Director: Chris Marker
Level Five explores the interactions between history, memory and the visual image. It traces a woman’s obsessive odyssey as she reconstructs a video game left unfinished by her deceased lover.
He was a computer artist, she is a writer, and their relationship, once lived away from the television screen, is now housed wholly within it. The subject of the game: the Battle of Okinawa in the twilight of World War II.
To finish the game, a player must scrupulously re-create every last detail of the war through cyber-imagery: the newsreels, the bombings, the mass suicides.
Catherine Belkhodja, Oshima Nagisa, Kenji Tokitsu
Production: Les Films de l’Astrophore, Argos Films / 35mm / colour / 106 mins.
Chris Marker’s prolific career has been distinguished by an artful melding of genres, primarily historical documentary, multimedia and science fiction.
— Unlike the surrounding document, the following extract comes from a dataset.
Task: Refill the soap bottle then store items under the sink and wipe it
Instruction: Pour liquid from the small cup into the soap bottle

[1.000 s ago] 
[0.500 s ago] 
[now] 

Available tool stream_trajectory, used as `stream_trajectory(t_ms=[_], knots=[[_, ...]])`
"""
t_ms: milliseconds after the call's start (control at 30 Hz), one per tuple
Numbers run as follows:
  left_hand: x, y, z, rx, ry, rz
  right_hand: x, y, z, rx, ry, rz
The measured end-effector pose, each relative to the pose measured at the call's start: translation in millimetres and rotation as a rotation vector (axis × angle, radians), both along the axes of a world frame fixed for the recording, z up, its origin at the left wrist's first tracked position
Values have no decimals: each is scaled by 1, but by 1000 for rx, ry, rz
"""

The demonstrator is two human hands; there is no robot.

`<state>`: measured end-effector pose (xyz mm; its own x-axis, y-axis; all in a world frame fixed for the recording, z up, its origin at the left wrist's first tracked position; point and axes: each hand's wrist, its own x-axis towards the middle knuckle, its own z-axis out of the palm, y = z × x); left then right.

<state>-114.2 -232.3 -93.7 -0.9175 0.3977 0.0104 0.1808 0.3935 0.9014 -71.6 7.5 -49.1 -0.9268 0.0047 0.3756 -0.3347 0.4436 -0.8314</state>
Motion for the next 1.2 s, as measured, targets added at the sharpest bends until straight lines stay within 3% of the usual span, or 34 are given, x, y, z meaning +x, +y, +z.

He was born in 1921 and fought in the anti-German resistance during World War II.
He began working on documentary films in 1950, and was quickly acclaimed with films such as Statues also Die (1953), co-directed with Alain Resnais, A Sunday in Peking (1956) and Letters from Siberia.
His SF short La Jetée (1962-64), entirely composed from still photographs, is admired as a cult masterpiece. He has also produced many video works, including Level Five.
Also known as a computer media artist and a fanatic of video games, his multi-media installation, Silent Movie, celebrated the centenary of cinema.